Imelda is making something with cherry and white chocolate, whilest Luke is making Yorkshire lime gingernuts, which sound delicious. Antony is teaching Sandi a bit of Bollywood dancing, and I’m already smitten.

Bake Off Antony
Bake Off Antony Photograph: Mark Bourdillon/ Love Production

Updated

Rahul is telling Paul his life story - he’s a nuclear scientist, and Skypes his mum and dad every day whilst wearing a stylish rollneck.

I like Bristolian Briony, she’s also making Empire biscuits so is already my spirit animal. Dan is making lemon and strawberry Shrewbury biscuits, whilst Manon is making Cornish shortbread, because she’s French. Ruby is making Devon Flats, which may be soft, medium or hard.

First up it’s the Signature Challenge! This week our newly-baked batch of budding bakers have to create a personalised signature biscuit that’s about them and also regional.

That’s quite a lot of information to cram into a biscuit, no? Personally I’d create a surfboard-shaped Empire Biscuit to represent the time I tried surfing in the Irish Sea after a tour of the Bushmills factory and nearly drowned. Happy days.

Tonight we’ll kick off the new series with Biscuit Week, even though Week One is ALWAYS Cake Week and I DO NOT LIKE CHANGE. Who will crumble like a dunked hobnob, and who will be entirely crackers? It’s hard to tell from the cut of their apron, so we’ll just have to wait and see.

Meanwhile Prue is dressed as a burning scarecrow.

Prue and Noel
Prue and Noel Photograph: Mark Bourdillon / Love Productio/Mark Bourdillon / Love Productions

Updated

Ooh, new bakers! They all seem very clean and wholesome, but that might be my new telly. There’s a man with a curly moustache, and a French woman. Look, I haven’t had time to learn their names, don’t @ me.

And we’re off! It’s a new season of Bake Off, and I’m excited. I love this opening Back To The Future skit about Prue accidentally tweeting the name of the Bake Off winner. Hilarious.

Full disclosure: I’m still not sure how I feel about Noel and Sandi, I’m not sure I’ll ever not miss Mel and Sue. Prue, however, is absolute sauce, I love her.

Updated

Do we need a Bake Off Bingo? We always have one for Strictly, I feel like we should. Snack on a pink wafer dipped in prosecco for any occurrence of the following:

  • Icing being used to plaster over cracks
  • Boozy biscuits
  • Fondant animals
  • Non-stick disaster
  • Poppy seeds

My beloved has just reminded me there are ad breaks. AD BREAKS! It’s been YEARS since I had an ad break, back in the days of liveblogging The X Factor when it was good. BLISS.

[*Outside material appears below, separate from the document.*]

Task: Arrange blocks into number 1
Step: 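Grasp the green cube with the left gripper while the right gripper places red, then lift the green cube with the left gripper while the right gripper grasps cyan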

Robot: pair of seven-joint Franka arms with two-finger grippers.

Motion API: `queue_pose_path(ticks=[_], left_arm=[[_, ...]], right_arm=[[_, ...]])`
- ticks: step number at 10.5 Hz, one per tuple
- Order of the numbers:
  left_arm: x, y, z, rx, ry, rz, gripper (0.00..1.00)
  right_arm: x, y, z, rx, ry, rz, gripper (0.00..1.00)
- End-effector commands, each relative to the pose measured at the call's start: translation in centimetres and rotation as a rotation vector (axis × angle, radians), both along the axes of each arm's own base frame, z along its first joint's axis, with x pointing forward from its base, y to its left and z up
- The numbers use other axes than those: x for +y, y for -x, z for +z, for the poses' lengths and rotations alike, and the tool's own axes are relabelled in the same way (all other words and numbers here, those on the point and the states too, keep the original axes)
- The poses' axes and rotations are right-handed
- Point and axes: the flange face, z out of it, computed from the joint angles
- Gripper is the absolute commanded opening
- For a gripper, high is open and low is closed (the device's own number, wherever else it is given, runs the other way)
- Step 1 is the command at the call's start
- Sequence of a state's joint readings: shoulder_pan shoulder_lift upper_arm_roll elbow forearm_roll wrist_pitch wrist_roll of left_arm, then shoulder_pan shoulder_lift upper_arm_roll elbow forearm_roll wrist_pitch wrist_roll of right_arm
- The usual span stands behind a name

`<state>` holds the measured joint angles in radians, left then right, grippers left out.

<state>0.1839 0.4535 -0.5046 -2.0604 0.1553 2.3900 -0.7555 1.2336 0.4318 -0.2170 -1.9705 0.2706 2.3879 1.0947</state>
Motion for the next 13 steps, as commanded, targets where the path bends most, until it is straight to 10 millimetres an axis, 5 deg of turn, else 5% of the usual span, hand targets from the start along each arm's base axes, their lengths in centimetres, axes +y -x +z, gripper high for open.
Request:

For those new to this liveblogging lark, it goes like this: I spend the evening up here trying to capture all the Bake Off action in an amusing fashion, and you all provide a creamy filling of wit and wisdom in the comment box below. Forgive me if I miss anything good, I’m typing at warp speed and can’t include everything, it’s hard enough simultaneously watching the telly and a laptop. Thank goodness my eyes willingly go in two different directions.

Long-time lurkers and liveblog newbies are always welcome – this is a peace and love troll-free space, so feel free to join in. Kick-off is at 8, so introduce yourself down below and I’ll see you then!

Updated

Welcome to the Great British Bake Off liveblog!

Evening all, and welcome back for this year’s Great British Bake Off liveblog! After a GBBO gap year (thank you lovely Rhik Samadder for taking up the baton), I’m back in the liveblog hotseat for another year.

Despite the move to C4, Bake Off is still our ultimate recipe for TV joy – take 12 amateur bakers looking to impress the pants off Paul and Prue, then add a dash of Noel and Sandi and whisk in a couple of jugs of fresh innuendo until they form into stiff peaks. Pop everything in a Cath Kidston-festooned tent in the English countryside and bake for 10 weeks during one of the hottest summers in British history. What could be more delicious?